Problem details: Reproduce each entry below exactly as it appears.

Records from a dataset
□ □ □ □ □
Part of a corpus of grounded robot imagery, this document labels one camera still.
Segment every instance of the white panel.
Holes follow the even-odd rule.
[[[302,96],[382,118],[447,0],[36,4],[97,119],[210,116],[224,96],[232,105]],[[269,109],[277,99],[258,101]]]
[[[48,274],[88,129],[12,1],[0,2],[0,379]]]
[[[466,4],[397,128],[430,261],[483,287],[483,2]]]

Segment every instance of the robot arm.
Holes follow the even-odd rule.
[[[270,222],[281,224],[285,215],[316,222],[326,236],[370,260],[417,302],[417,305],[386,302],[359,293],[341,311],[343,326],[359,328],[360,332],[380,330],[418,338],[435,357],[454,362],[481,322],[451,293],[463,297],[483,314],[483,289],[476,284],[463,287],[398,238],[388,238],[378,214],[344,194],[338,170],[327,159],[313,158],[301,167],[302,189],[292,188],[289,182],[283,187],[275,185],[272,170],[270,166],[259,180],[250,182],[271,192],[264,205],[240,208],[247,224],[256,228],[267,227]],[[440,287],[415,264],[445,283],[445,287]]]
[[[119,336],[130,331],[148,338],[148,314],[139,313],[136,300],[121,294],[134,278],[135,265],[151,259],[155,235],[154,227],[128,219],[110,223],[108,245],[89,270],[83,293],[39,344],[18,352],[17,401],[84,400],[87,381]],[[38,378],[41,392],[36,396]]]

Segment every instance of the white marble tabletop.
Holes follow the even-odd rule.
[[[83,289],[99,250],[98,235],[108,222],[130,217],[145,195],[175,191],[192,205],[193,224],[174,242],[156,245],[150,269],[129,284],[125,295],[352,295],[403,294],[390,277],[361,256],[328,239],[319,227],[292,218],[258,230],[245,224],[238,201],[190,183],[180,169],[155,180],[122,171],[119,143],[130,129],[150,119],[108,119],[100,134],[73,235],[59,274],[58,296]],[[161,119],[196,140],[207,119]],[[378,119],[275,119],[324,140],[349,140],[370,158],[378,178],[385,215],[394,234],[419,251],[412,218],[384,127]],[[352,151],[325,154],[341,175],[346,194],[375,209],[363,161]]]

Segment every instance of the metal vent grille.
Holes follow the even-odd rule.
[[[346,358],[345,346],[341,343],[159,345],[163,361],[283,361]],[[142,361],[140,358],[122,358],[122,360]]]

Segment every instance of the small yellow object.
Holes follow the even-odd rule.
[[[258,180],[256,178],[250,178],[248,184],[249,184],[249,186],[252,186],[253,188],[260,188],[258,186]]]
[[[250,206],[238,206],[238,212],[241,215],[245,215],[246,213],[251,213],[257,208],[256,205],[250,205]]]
□ □ □ □ □
Output:
Part of a corpus of grounded robot imagery, this document labels one camera still.
Segment every instance of the white panel.
Holes follow the even-odd rule.
[[[302,96],[382,118],[447,0],[36,4],[97,119],[210,116],[224,96],[232,105]],[[269,109],[277,99],[258,101]]]
[[[48,274],[88,129],[12,1],[0,2],[0,379]]]
[[[466,4],[397,128],[430,261],[483,287],[483,2]]]

Segment every instance of the robot arm.
Holes follow the even-odd rule.
[[[270,222],[281,224],[285,215],[316,222],[326,236],[370,260],[417,302],[417,305],[386,302],[359,293],[341,311],[343,326],[359,328],[360,332],[380,330],[418,338],[435,357],[454,362],[481,322],[451,293],[463,297],[483,314],[483,289],[476,284],[463,287],[398,238],[388,238],[378,214],[344,194],[338,170],[327,159],[313,158],[301,167],[302,189],[292,188],[289,182],[283,187],[275,185],[272,170],[270,166],[259,180],[250,182],[271,192],[264,205],[240,208],[247,224],[256,228],[267,227]],[[440,287],[415,264],[445,283],[445,287]]]
[[[119,336],[130,331],[148,338],[148,314],[139,313],[136,300],[121,294],[134,278],[135,265],[151,259],[155,235],[154,227],[128,219],[110,223],[108,245],[89,270],[83,293],[39,344],[18,352],[17,401],[84,400],[87,381]],[[38,378],[41,392],[36,396]]]

Segment every instance of the white marble tabletop.
Holes follow the even-odd rule.
[[[83,289],[99,250],[98,235],[108,222],[130,217],[145,195],[175,191],[192,205],[193,224],[174,242],[156,245],[150,269],[129,284],[125,295],[352,295],[403,294],[390,277],[361,256],[328,239],[319,227],[292,218],[258,230],[245,224],[238,201],[190,183],[180,169],[155,180],[122,171],[119,143],[130,129],[150,119],[108,119],[100,134],[73,235],[59,274],[58,296]],[[161,119],[196,140],[207,119]],[[378,119],[275,119],[324,140],[349,140],[370,158],[378,178],[385,215],[394,234],[419,251],[412,218],[384,127]],[[352,151],[325,154],[341,175],[346,194],[375,209],[363,161]]]

Segment every instance of the metal vent grille.
Holes follow the even-odd rule.
[[[346,358],[345,346],[341,343],[159,345],[163,361],[283,361]],[[142,361],[140,358],[122,358],[122,360]]]

Segment every instance of the small yellow object.
Holes follow the even-odd rule.
[[[258,180],[256,178],[250,178],[248,184],[249,184],[249,186],[252,186],[253,188],[260,188],[258,186]]]
[[[250,206],[238,206],[238,212],[241,215],[245,215],[246,213],[251,213],[257,208],[256,205],[250,205]]]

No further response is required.